Problem: The listing that follows must be retyped in full, exactly.

Information shown:
------------------------
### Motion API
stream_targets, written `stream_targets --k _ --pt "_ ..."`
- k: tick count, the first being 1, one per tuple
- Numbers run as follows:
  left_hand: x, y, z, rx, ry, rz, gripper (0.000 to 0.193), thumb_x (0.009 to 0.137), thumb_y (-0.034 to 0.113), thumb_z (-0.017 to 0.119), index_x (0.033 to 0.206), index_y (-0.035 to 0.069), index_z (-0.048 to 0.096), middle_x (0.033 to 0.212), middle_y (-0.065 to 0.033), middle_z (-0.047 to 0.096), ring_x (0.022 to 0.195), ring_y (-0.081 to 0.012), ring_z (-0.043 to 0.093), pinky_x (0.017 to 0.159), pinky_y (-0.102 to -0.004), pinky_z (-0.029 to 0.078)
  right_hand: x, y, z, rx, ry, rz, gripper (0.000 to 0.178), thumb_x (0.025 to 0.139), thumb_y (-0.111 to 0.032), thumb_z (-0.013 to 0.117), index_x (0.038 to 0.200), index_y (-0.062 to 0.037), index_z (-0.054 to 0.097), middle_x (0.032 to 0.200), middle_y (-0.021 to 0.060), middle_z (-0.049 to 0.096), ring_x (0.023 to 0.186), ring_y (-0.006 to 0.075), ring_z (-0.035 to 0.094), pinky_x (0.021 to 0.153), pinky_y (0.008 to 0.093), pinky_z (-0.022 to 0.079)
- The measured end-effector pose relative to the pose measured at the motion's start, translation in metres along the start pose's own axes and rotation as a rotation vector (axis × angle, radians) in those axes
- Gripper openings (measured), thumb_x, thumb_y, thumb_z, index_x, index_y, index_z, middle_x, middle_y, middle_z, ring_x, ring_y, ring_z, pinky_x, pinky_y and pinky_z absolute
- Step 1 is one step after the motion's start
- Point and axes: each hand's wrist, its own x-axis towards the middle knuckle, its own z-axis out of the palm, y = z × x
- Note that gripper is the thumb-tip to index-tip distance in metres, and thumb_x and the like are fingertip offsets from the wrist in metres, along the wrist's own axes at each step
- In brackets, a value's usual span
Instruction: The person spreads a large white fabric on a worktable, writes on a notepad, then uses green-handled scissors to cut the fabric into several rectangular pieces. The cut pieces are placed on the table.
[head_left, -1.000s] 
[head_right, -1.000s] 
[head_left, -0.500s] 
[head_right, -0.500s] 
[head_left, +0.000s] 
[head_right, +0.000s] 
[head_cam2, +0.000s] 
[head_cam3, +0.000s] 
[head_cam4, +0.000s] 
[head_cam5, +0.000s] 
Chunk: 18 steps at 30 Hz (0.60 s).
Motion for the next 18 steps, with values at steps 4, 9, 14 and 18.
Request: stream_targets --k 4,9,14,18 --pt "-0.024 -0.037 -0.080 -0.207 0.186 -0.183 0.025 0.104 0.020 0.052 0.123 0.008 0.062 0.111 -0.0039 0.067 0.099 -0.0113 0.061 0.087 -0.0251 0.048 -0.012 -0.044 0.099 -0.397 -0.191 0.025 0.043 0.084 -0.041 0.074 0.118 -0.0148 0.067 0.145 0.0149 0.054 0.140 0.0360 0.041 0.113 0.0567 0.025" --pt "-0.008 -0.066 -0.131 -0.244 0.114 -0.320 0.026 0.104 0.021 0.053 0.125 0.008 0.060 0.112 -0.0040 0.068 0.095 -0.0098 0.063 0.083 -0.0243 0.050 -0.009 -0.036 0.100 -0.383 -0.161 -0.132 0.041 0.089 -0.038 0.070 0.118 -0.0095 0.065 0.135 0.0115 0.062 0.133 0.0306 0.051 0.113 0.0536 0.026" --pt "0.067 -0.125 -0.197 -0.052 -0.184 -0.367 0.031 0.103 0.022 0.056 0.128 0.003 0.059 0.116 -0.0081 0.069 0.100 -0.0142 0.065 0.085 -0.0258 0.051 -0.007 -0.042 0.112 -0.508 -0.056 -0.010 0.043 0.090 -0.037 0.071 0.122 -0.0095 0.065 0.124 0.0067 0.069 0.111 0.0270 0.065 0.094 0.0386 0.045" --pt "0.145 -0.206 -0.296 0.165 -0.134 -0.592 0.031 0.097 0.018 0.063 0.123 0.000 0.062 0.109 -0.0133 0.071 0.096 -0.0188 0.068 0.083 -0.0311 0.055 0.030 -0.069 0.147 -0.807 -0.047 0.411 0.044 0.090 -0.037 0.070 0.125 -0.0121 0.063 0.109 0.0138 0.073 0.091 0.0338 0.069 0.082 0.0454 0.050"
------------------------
Written answer:
### Motion API
stream_targets, written `stream_targets --k _ --pt "_ ..."`
- k: tick count, the first being 1, one per tuple
- Numbers run as follows:
  left_hand: x, y, z, rx, ry, rz, gripper (0.000 to 0.193), thumb_x (0.009 to 0.137), thumb_y (-0.034 to 0.113), thumb_z (-0.017 to 0.119), index_x (0.033 to 0.206), index_y (-0.035 to 0.069), index_z (-0.048 to 0.096), middle_x (0.033 to 0.212), middle_y (-0.065 to 0.033), middle_z (-0.047 to 0.096), ring_x (0.022 to 0.195), ring_y (-0.081 to 0.012), ring_z (-0.043 to 0.093), pinky_x (0.017 to 0.159), pinky_y (-0.102 to -0.004), pinky_z (-0.029 to 0.078)
  right_hand: x, y, z, rx, ry, rz, gripper (0.000 to 0.178), thumb_x (0.025 to 0.139), thumb_y (-0.111 to 0.032), thumb_z (-0.013 to 0.117), index_x (0.038 to 0.200), index_y (-0.062 to 0.037), index_z (-0.054 to 0.097), middle_x (0.032 to 0.200), middle_y (-0.021 to 0.060), middle_z (-0.049 to 0.096), ring_x (0.023 to 0.186), ring_y (-0.006 to 0.075), ring_z (-0.035 to 0.094), pinky_x (0.021 to 0.153), pinky_y (0.008 to 0.093), pinky_z (-0.022 to 0.079)
- The measured end-effector pose relative to the pose measured at the motion's start, translation in metres along the start pose's own axes and rotation as a rotation vector (axis × angle, radians) in those axes
- Gripper openings (measured), thumb_x, thumb_y, thumb_z, index_x, index_y, index_z, middle_x, middle_y, middle_z, ring_x, ring_y, ring_z, pinky_x, pinky_y and pinky_z absolute
- Step 1 is one step after the motion's start
- Point and axes: each hand's wrist, its own x-axis towards the middle knuckle, its own z-axis out of the palm, y = z × x
- Note that gripper is the thumb-tip to index-tip distance in metres, and thumb_x and the like are fingertip offsets from the wrist in metres, along the wrist's own axes at each step
- In brackets, a value's usual span
Instruction: The person spreads a large white fabric on a worktable, writes on a notepad, then uses green-handled scissors to cut the fabric into several rectangular pieces. The cut pieces are placed on the table.
[head_left, -1.000s] 
[head_right, -1.000s] 
[head_left, -0.500s] 
[head_right, -0.500s] 
[head_left, +0.000s] 
[head_right, +0.000s] 
[head_cam2, +0.000s] 
[head_cam3, +0.000s] 
[head_cam4, +0.000s] 
[head_cam5, +0.000s] 
Chunk: 18 steps at 30 Hz (0.60 s).
Motion for the next 18 steps, with values at steps 4, 9, 14 and 18.
Request: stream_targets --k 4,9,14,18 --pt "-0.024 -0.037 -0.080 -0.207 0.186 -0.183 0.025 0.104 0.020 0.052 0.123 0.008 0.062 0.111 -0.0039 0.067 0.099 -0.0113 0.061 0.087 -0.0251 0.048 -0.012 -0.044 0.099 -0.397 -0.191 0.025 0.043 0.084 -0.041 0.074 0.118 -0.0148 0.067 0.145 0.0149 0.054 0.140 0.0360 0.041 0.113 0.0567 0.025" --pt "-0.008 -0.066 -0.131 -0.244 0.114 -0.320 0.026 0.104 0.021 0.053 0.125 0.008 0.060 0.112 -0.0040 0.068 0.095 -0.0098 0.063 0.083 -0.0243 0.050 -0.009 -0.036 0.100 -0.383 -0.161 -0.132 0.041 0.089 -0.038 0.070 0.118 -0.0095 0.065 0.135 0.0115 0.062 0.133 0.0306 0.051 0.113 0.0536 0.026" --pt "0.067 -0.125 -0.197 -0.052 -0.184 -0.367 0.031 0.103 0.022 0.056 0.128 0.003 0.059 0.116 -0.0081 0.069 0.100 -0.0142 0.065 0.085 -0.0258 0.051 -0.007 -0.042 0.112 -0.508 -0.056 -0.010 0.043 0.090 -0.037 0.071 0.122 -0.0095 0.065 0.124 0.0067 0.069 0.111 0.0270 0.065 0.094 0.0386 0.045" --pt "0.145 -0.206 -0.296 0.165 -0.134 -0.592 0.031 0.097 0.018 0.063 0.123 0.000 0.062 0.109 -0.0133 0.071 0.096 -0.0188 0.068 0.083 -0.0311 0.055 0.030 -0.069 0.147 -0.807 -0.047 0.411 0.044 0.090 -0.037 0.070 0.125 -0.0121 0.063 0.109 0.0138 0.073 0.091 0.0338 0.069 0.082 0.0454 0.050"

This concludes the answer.